Try it: Starting with the line that contains "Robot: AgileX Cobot" and stopping after the line that contains "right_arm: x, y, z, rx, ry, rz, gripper", return each line below exactly as written, with no others.

Data section:
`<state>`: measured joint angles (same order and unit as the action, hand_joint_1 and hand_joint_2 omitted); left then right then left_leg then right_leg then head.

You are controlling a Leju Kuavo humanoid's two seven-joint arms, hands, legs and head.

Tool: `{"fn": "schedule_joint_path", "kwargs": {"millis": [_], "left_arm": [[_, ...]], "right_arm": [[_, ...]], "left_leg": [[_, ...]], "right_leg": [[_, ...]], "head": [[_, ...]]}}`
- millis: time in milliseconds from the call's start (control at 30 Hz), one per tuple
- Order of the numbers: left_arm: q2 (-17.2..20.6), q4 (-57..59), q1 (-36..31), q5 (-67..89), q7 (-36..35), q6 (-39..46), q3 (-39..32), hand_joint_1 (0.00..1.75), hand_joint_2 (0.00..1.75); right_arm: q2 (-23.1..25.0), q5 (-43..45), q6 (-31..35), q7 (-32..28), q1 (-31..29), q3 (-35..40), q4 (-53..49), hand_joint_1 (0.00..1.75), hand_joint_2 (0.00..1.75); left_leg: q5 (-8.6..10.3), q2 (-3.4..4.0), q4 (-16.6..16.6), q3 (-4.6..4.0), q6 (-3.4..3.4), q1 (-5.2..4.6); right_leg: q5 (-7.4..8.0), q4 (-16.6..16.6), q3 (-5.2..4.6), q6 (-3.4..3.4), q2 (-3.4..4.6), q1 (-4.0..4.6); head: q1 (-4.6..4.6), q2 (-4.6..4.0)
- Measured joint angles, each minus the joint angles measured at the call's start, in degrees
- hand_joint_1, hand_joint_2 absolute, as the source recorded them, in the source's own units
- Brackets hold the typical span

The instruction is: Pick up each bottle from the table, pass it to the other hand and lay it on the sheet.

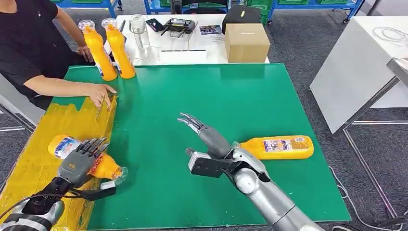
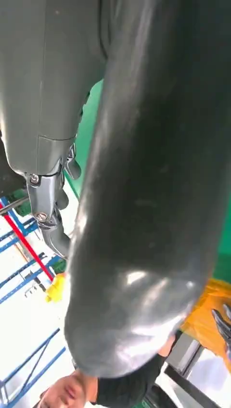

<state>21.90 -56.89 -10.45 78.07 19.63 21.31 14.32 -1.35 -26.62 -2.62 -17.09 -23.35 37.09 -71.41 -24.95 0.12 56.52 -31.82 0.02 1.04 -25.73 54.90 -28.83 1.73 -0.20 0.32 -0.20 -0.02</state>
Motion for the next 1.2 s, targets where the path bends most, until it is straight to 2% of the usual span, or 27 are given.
{"fn": "schedule_joint_path", "kwargs": {"millis": [467,767,867,1000,1200], "left_arm": [[-0.04,0.35,0.17,-2.47,1.42,0.00,-1.05,0.00,1.75],[-1.20,-1.84,2.70,-13.29,9.29,-2.43,-5.58,0.00,1.75],[-3.52,-6.43,6.21,-20.01,13.91,-3.87,-9.23,0.00,1.75],[-6.79,-17.19,12.07,-35.68,19.80,-9.80,-14.84,0.00,1.75],[-8.70,-33.21,14.58,-52.69,20.54,-17.16,-19.63,0.00,1.75]], "right_arm": [[0.35,0.00,0.00,-0.07,-0.44,0.35,1.18,0.00,0.00],[0.42,-0.09,0.00,-0.22,-0.41,0.35,1.62,0.00,0.00],[0.37,-0.72,0.59,-0.44,0.29,0.33,1.53,0.00,0.00],[-0.26,-2.27,2.67,-1.14,3.38,-0.61,-0.63,0.00,0.00],[-1.09,-4.11,2.82,-1.18,6.71,-3.38,-3.06,0.00,0.00]], "left_leg": [[0.00,0.01,-0.01,-0.03,0.00,0.00],[0.00,0.01,0.00,-0.19,-0.01,-0.05],[0.00,0.03,0.03,-0.32,0.00,-0.06],[0.06,0.04,0.10,-0.92,0.03,-0.05],[0.05,0.01,0.11,-1.07,0.03,-0.10]], "right_leg": [[-0.02,0.00,-0.05,-0.02,0.00,0.00],[-0.02,0.00,-0.26,-0.02,0.01,-0.03],[-0.02,-0.01,-0.46,-0.02,0.04,-0.06],[0.02,-0.01,-1.06,0.00,0.04,-0.10],[0.03,-0.01,-1.15,0.01,0.02,-0.15]], "head": [[-0.02,0.00],[-0.02,0.00],[-0.02,0.00],[0.02,0.00],[0.00,0.00]]}}
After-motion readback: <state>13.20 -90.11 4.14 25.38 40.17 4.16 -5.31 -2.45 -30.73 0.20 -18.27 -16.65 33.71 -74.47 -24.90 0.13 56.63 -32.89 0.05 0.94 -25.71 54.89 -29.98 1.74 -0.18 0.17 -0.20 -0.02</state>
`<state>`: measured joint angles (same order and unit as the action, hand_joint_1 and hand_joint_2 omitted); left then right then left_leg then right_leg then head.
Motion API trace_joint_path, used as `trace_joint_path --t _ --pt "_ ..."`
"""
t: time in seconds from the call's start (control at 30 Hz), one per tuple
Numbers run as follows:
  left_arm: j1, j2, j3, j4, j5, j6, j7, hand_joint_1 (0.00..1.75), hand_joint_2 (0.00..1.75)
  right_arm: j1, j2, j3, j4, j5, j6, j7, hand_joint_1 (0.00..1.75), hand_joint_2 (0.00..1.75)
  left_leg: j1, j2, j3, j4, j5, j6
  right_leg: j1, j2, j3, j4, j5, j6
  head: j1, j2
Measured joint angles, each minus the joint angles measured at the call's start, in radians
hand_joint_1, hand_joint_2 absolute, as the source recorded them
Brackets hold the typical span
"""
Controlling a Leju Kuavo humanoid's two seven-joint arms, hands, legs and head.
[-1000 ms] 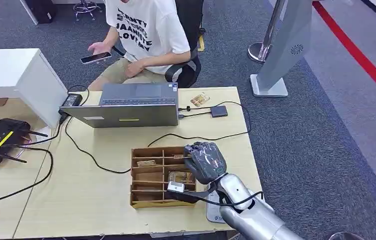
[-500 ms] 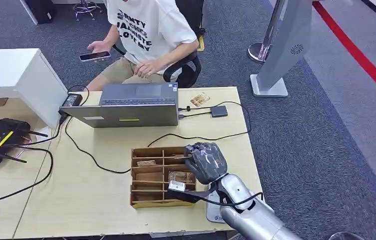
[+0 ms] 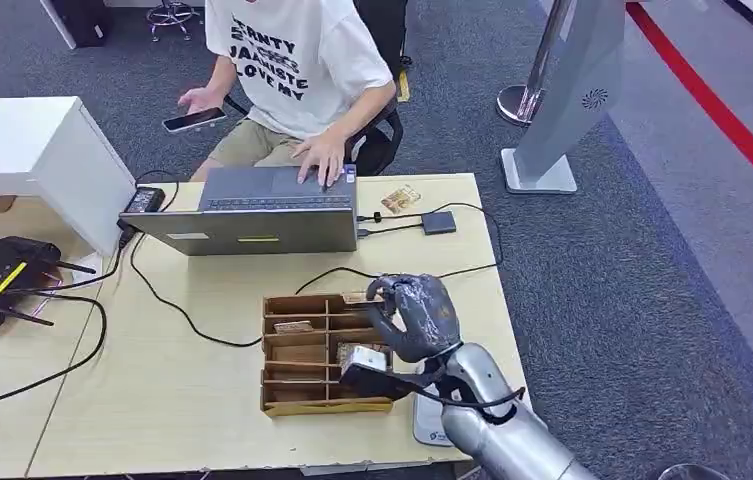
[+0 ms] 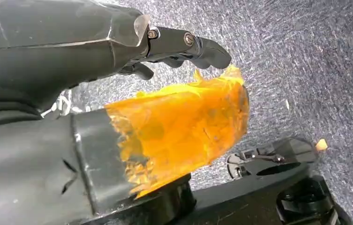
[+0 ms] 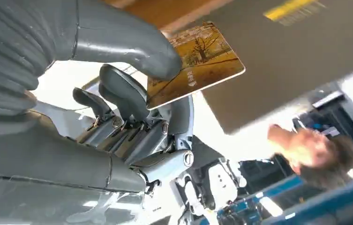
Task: Pass the card to the sensor for recognition and then transmit it.
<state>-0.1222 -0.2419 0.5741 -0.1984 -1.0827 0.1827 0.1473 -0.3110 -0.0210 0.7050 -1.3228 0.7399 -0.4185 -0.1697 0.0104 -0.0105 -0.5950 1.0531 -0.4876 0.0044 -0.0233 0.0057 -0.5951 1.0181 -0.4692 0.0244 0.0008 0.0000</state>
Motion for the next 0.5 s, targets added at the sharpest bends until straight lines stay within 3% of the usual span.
trace_joint_path --t 0.17,0.5 --pt "0.013 0.004 0.000 0.000 0.021 0.018 -0.015 0.00 0.00 0.054 -0.001 -0.058 -0.161 -0.173 -0.003 -0.076 1.73 1.75 0.000 0.000 0.000 0.000 0.000 0.000 0.000 0.000 -0.001 0.000 0.000 0.000 0.000 0.000" --pt "0.020 0.007 0.000 0.000 0.024 0.024 -0.020 0.00 0.00 0.102 -0.009 -0.111 -0.302 -0.206 -0.005 -0.097 1.71 1.75 0.000 0.000 -0.001 0.000 0.000 0.000 0.000 0.000 -0.001 0.000 0.000 0.000 0.000 0.000"
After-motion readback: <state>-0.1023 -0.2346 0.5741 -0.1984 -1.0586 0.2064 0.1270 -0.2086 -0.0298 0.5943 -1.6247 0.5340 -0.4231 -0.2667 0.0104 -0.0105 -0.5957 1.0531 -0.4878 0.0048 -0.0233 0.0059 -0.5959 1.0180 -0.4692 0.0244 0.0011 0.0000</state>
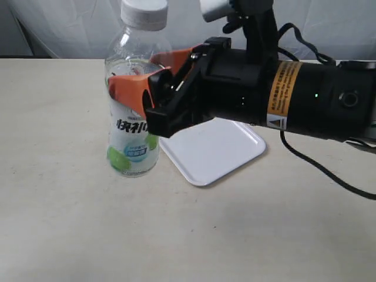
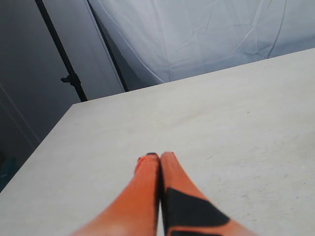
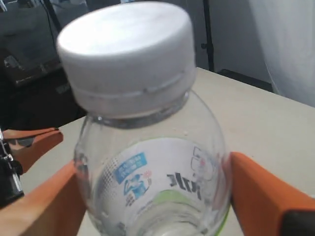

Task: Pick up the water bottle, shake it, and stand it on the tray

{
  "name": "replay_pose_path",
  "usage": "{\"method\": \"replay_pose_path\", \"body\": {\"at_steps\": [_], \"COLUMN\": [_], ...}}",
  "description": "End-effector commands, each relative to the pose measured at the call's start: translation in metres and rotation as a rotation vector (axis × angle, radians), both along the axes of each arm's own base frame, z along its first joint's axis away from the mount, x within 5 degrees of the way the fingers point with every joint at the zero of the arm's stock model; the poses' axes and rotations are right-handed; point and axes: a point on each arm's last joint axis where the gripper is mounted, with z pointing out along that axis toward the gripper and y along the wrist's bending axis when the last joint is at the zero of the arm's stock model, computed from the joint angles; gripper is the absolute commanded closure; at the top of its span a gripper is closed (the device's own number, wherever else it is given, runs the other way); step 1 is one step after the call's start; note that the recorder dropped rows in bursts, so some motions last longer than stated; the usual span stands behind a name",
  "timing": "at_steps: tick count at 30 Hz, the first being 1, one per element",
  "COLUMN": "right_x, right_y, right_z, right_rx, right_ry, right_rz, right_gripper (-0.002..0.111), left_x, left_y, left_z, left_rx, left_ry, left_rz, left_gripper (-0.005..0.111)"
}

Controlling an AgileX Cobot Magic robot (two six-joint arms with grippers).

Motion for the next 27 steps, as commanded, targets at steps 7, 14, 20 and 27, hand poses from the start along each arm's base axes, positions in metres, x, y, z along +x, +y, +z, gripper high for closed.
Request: {"method": "replay_pose_path", "body": {"at_steps": [7,14,20,27], "right_x": [0.042,0.038,0.000,0.027], "right_y": [-0.029,-0.024,0.010,-0.014], "right_z": [-0.004,0.002,0.018,0.001], "right_rx": [-0.369,-0.229,-0.049,-0.290], "right_ry": [-0.074,0.025,-0.028,-0.060], "right_rz": [-0.360,-0.360,-0.136,-0.289], "right_gripper": [0.109,0.109,0.109,0.109], "left_x": [0.000,0.000,0.000,0.000], "left_y": [0.000,0.000,0.000,0.000], "left_z": [-0.001,-0.001,-0.001,-0.001], "left_rx": [-0.003,-0.003,-0.003,-0.003], "left_ry": [-0.001,-0.001,-0.001,-0.001], "left_rz": [0.002,0.002,0.002,0.002], "left_gripper": [0.107,0.107,0.107,0.107]}}
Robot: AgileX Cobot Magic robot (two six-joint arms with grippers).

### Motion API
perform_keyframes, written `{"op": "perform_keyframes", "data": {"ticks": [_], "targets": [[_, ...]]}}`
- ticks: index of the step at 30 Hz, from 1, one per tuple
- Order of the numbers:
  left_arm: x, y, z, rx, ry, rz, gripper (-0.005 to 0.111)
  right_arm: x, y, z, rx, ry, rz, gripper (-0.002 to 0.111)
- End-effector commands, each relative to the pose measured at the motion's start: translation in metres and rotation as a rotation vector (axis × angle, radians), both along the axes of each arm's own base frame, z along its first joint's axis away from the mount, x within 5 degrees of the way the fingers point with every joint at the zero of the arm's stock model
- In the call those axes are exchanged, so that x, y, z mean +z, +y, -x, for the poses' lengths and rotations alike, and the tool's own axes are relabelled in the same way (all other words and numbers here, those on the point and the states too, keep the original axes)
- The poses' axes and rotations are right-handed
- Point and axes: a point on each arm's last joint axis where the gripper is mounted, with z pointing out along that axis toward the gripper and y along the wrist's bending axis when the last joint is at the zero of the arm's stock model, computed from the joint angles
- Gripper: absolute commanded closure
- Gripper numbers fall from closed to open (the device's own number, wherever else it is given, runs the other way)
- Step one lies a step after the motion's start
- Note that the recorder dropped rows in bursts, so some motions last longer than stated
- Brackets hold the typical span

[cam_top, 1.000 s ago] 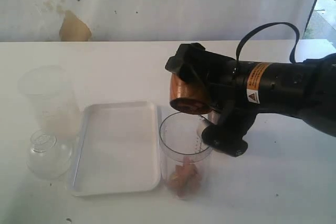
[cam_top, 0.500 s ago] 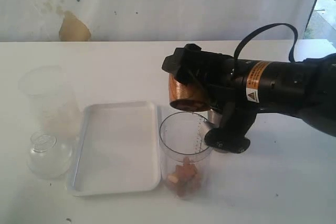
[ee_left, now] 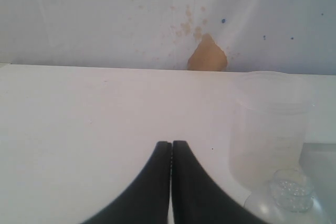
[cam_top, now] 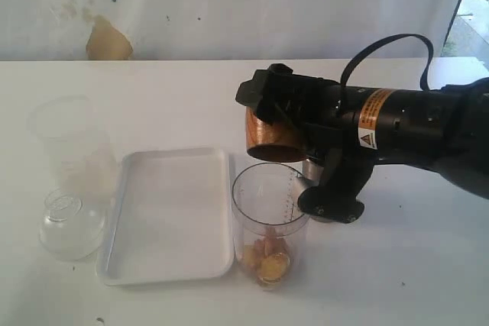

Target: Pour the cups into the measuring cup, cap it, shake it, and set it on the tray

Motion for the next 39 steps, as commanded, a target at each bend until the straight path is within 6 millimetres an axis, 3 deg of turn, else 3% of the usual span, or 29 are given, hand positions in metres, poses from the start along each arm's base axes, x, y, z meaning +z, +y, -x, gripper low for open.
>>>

Written response:
Robot: AgileX Cobot Magic robot (two six-joint arms with grippers).

### Motion API
perform_keyframes, written `{"op": "perform_keyframes", "data": {"ticks": [_], "targets": [[_, ...]]}}`
- ticks: index of the step at 30 Hz, from 1, one per tuple
- Order of the numbers:
  left_arm: x, y, z, rx, ry, rz, gripper (-0.005 to 0.111)
  right_arm: x, y, z, rx, ry, rz, gripper (-0.002 to 0.111)

This finishes the output.